[DATASET RECORDS]
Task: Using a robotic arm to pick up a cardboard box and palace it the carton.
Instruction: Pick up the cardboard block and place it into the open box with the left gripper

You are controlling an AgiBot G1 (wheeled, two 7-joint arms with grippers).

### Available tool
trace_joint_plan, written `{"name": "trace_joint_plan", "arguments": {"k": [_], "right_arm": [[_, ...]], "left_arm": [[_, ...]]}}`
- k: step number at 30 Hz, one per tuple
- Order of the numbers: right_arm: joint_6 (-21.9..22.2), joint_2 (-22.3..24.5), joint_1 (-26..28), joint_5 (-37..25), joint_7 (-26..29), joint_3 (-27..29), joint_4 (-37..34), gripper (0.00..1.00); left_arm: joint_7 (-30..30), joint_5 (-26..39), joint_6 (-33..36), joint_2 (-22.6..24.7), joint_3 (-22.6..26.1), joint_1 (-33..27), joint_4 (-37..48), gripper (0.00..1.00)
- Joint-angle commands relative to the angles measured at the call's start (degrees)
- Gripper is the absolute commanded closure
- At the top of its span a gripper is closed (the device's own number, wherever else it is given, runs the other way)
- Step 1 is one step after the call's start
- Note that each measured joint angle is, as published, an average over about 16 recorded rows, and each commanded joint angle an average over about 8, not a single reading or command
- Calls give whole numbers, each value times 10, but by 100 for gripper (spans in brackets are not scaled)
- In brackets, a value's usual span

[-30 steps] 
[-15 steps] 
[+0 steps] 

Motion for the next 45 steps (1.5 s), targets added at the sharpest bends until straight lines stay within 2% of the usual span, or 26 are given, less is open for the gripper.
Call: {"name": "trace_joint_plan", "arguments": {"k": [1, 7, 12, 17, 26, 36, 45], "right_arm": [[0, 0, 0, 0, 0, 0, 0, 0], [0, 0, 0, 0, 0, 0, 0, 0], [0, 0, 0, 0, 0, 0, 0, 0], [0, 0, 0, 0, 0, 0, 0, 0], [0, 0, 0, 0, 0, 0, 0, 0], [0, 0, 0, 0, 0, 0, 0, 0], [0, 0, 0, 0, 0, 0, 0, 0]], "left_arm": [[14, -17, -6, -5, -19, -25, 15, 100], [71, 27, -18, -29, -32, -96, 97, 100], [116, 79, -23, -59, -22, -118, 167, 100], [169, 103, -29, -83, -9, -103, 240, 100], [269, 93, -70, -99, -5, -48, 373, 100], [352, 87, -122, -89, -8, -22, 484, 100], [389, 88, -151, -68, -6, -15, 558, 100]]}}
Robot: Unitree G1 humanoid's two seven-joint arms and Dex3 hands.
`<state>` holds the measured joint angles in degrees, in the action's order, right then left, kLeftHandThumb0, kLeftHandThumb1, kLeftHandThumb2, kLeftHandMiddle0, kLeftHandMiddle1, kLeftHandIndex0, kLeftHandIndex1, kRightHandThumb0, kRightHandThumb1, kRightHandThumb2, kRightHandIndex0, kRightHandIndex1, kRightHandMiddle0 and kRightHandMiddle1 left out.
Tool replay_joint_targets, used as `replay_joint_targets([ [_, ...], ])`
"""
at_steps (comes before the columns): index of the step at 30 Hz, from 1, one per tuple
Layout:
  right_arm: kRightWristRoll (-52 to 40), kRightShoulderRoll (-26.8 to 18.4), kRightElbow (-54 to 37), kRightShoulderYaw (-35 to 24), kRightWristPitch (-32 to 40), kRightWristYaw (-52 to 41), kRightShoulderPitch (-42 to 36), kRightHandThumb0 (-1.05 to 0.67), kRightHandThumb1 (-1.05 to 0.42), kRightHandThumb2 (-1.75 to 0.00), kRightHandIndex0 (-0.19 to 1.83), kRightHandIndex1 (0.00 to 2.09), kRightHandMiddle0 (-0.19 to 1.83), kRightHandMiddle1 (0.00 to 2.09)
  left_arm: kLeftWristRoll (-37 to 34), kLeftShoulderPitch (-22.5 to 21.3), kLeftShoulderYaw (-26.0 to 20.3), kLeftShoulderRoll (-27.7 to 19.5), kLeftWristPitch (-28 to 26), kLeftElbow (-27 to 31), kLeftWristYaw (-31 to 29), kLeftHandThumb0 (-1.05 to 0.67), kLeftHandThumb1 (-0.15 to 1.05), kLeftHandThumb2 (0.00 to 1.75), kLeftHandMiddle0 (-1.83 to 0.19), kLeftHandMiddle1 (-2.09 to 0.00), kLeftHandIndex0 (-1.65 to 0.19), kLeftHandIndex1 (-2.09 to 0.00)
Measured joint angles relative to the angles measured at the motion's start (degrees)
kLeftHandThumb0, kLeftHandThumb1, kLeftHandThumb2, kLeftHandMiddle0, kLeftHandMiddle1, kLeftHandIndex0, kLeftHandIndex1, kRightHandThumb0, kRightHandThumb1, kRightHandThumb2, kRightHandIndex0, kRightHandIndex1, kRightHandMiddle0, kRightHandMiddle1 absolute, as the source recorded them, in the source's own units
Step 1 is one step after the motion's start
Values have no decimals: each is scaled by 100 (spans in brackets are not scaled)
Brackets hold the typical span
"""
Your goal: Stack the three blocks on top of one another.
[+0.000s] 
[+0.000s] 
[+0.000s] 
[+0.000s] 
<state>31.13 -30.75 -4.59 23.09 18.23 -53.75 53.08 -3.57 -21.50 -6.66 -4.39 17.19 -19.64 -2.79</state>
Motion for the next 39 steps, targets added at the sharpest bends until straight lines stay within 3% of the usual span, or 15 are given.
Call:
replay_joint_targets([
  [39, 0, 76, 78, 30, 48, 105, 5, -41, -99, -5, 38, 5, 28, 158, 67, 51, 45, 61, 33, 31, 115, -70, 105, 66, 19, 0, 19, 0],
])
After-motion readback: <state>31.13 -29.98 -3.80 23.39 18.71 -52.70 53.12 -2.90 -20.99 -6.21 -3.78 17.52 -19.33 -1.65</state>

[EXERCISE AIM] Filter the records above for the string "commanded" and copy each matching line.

[SOLUTION TO THE PROBLEM]
- Gripper is the absolute commanded closure
- Note that each measured joint angle is, as published, an average over about 16 recorded rows, and each commanded joint angle an average over about 8, not a single reading or command

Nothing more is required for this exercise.